What is needed is an exact transcription of every record below.

— AVAILABLE RECORDS —
BEGIN

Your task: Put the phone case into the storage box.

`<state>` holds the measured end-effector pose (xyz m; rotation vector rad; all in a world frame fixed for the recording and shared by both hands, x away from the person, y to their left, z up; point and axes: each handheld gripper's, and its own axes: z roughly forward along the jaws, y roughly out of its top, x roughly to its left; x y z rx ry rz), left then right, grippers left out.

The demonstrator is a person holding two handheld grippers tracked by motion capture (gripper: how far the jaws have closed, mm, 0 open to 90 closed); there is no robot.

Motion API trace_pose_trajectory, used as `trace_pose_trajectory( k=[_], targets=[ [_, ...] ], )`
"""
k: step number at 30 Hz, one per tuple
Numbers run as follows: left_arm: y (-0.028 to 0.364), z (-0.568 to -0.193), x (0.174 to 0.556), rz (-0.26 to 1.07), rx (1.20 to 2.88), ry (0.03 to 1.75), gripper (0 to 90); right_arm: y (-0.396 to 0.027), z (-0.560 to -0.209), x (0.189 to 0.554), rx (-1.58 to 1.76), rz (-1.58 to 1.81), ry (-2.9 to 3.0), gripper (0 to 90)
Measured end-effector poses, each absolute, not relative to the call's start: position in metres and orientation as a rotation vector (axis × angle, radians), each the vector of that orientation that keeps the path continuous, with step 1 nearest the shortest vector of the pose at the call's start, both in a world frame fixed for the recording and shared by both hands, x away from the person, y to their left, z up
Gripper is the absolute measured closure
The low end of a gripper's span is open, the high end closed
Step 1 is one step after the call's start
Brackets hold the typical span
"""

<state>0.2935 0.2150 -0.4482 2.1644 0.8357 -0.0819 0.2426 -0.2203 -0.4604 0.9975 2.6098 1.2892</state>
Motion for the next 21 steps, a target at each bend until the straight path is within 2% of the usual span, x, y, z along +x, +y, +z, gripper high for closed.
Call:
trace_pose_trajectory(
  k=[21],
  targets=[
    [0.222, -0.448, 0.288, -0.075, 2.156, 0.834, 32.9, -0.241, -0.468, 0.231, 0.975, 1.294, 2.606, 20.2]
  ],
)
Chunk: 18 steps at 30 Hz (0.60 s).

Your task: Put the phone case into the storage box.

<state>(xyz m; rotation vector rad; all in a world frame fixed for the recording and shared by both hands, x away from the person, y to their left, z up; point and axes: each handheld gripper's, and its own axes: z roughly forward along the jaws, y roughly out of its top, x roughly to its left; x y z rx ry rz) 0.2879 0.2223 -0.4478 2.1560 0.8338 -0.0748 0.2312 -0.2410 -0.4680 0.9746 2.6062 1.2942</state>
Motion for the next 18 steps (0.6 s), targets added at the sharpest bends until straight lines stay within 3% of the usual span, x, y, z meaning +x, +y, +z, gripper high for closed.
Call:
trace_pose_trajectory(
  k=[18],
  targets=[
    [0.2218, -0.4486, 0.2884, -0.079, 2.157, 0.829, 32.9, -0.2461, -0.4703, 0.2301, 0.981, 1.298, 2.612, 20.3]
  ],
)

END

— TASK RESPONSE —
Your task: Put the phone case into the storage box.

`<state>` holds the measured end-effector pose (xyz m; rotation vector rad; all in a world frame fixed for the recording and shared by both hands, x away from the person, y to their left, z up; point and axes: each handheld gripper's, and its own axes: z roughly forward along the jaws, y roughly out of its top, x roughly to its left; x y z rx ry rz), left then right, grippers left out.

The demonstrator is a person holding two handheld grippers tracked by motion capture (gripper: how far the jaws have closed, mm, 0 open to 90 closed); there is no robot.

Motion API trace_pose_trajectory, used as `trace_pose_trajectory( k=[_], targets=[ [_, ...] ], )`
"""
k: step number at 30 Hz, one per tuple
Numbers run as follows: left_arm: y (-0.028 to 0.364), z (-0.568 to -0.193), x (0.174 to 0.556), rz (-0.26 to 1.07), rx (1.20 to 2.88), ry (0.03 to 1.75), gripper (0 to 90); right_arm: y (-0.396 to 0.027), z (-0.560 to -0.209), x (0.189 to 0.554), rx (-1.58 to 1.76), rz (-1.58 to 1.81), ry (-2.9 to 3.0), gripper (0 to 90)
Measured end-effector poses, each absolute, not relative to the call's start: position in metres and orientation as a rotation vector (axis × angle, radians), each the vector of that orientation that keeps the path continuous, with step 1 nearest the shortest vector of the pose at the call's start, both in a world frame fixed for the recording and shared by both hands, x away from the person, y to their left, z up
Gripper is the absolute measured closure
The low end of a gripper's span is open, the high end closed
Step 1 is one step after the call's start
Brackets hold the typical span
"""

<state>0.2935 0.2150 -0.4482 2.1644 0.8357 -0.0819 0.2426 -0.2203 -0.4604 0.9975 2.6098 1.2892</state>
Motion for the next 21 steps, a target at each bend until the straight path is within 2% of the usual span, x, y, z along +x, +y, +z, gripper high for closed.
Call:
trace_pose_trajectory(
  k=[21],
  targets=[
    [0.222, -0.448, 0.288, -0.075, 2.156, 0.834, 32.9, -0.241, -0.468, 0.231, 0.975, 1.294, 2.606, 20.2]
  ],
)
Chunk: 18 steps at 30 Hz (0.60 s).

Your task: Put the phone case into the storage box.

<state>(xyz m; rotation vector rad; all in a world frame fixed for the recording and shared by both hands, x away from the person, y to their left, z up; point and axes: each handheld gripper's, and its own axes: z roughly forward along the jaws, y roughly out of its top, x roughly to its left; x y z rx ry rz) 0.2879 0.2223 -0.4478 2.1560 0.8338 -0.0748 0.2312 -0.2410 -0.4680 0.9746 2.6062 1.2942</state>
Motion for the next 18 steps (0.6 s), targets added at the sharpest bends until straight lines stay within 3% of the usual span, x, y, z meaning +x, +y, +z, gripper high for closed.
Call:
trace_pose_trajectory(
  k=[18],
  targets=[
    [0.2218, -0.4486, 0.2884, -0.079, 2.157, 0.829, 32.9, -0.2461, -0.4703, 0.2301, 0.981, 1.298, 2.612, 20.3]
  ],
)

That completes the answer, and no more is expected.